Across these entries, report how many lines include the string "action", with nothing but the number.

■ ■ ■ ■ ■

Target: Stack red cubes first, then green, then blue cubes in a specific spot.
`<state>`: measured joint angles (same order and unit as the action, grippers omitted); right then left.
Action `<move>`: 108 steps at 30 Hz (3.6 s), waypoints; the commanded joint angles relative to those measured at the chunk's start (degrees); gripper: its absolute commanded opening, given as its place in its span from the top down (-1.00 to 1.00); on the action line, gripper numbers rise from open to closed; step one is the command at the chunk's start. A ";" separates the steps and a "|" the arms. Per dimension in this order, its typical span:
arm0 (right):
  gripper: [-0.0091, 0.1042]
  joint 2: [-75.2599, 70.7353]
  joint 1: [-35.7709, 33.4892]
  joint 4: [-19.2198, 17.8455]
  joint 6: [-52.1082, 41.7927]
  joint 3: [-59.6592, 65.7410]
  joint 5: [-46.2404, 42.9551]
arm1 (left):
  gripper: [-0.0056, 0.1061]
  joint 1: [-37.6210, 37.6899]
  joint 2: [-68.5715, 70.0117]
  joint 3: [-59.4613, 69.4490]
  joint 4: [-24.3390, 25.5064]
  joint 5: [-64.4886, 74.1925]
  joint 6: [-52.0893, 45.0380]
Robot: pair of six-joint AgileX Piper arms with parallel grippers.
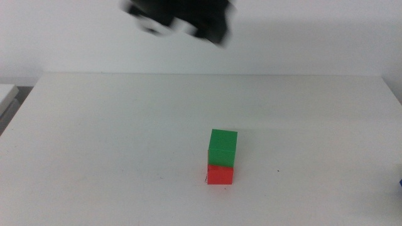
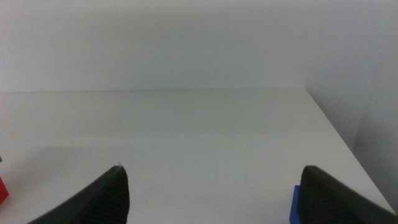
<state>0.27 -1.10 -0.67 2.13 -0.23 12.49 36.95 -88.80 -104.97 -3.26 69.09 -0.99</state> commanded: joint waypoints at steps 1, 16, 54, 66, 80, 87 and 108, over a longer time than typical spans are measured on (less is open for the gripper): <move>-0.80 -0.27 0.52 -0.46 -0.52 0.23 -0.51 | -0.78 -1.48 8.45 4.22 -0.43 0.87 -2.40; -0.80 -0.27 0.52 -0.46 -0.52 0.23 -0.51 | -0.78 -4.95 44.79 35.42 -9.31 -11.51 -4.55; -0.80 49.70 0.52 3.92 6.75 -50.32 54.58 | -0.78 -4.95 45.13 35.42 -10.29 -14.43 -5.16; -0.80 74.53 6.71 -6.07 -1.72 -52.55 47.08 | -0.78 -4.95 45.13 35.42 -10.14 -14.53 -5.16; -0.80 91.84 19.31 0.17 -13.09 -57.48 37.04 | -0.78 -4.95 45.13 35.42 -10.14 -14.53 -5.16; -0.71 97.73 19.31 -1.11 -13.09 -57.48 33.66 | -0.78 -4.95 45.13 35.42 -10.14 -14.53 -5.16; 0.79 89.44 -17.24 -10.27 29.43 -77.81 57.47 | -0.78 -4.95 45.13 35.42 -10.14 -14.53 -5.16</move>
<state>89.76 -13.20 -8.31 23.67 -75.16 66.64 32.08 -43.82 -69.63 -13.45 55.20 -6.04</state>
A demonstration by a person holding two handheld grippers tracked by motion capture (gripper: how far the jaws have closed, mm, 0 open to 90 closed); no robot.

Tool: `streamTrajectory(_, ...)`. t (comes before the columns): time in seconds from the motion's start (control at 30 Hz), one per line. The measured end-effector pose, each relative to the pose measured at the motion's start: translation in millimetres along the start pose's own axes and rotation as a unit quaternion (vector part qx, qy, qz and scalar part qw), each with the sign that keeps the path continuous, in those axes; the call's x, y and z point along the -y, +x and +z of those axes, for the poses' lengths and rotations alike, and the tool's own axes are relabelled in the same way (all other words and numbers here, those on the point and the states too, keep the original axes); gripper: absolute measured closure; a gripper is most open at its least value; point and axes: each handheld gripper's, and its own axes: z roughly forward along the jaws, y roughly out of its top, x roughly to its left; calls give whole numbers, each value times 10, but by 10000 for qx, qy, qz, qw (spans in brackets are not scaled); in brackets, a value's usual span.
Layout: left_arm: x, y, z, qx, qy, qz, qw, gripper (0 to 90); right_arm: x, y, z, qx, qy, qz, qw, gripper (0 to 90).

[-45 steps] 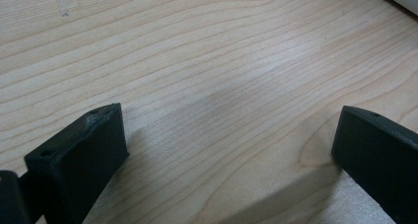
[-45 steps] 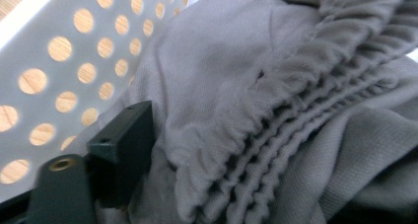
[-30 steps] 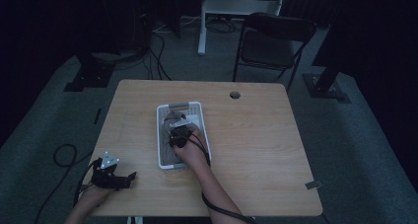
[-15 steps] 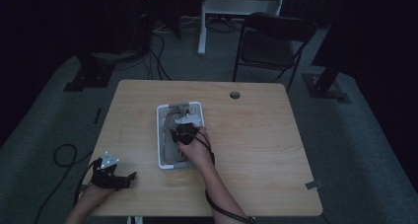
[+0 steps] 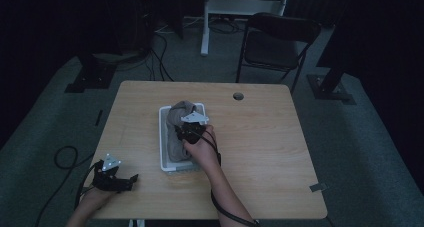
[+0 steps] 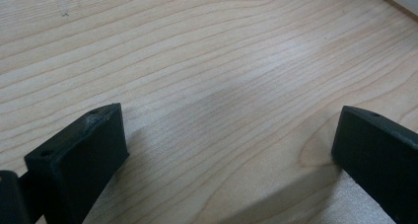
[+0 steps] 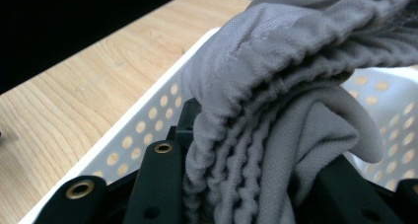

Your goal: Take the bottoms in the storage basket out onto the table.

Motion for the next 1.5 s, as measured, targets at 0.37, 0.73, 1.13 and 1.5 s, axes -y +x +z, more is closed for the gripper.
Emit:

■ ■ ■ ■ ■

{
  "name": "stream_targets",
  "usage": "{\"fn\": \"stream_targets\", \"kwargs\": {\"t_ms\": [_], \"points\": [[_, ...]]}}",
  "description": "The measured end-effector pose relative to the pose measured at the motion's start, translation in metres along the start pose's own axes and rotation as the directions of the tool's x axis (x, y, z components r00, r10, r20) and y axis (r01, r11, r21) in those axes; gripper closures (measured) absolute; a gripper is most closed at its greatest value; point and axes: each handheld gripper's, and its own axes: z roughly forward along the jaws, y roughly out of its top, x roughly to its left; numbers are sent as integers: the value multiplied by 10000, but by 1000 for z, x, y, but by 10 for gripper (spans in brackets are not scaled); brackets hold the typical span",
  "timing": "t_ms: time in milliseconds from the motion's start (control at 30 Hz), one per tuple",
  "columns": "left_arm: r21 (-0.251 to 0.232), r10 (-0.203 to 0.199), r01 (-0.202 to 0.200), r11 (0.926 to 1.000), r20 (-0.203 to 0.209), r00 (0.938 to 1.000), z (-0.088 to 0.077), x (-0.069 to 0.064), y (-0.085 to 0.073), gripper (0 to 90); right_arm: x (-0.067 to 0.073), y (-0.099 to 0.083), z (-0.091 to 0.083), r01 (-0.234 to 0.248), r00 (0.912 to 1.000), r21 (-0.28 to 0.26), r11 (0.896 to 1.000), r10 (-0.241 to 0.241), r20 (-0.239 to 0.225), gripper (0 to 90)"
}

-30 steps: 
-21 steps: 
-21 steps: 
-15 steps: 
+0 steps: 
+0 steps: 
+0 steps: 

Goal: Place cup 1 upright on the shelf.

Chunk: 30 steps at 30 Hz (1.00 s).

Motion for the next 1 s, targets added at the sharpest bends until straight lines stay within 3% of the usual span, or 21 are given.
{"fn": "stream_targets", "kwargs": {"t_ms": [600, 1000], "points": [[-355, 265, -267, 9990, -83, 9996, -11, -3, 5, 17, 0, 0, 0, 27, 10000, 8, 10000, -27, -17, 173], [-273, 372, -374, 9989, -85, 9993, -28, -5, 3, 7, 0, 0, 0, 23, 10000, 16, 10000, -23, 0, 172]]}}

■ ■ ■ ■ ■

## Response area:
2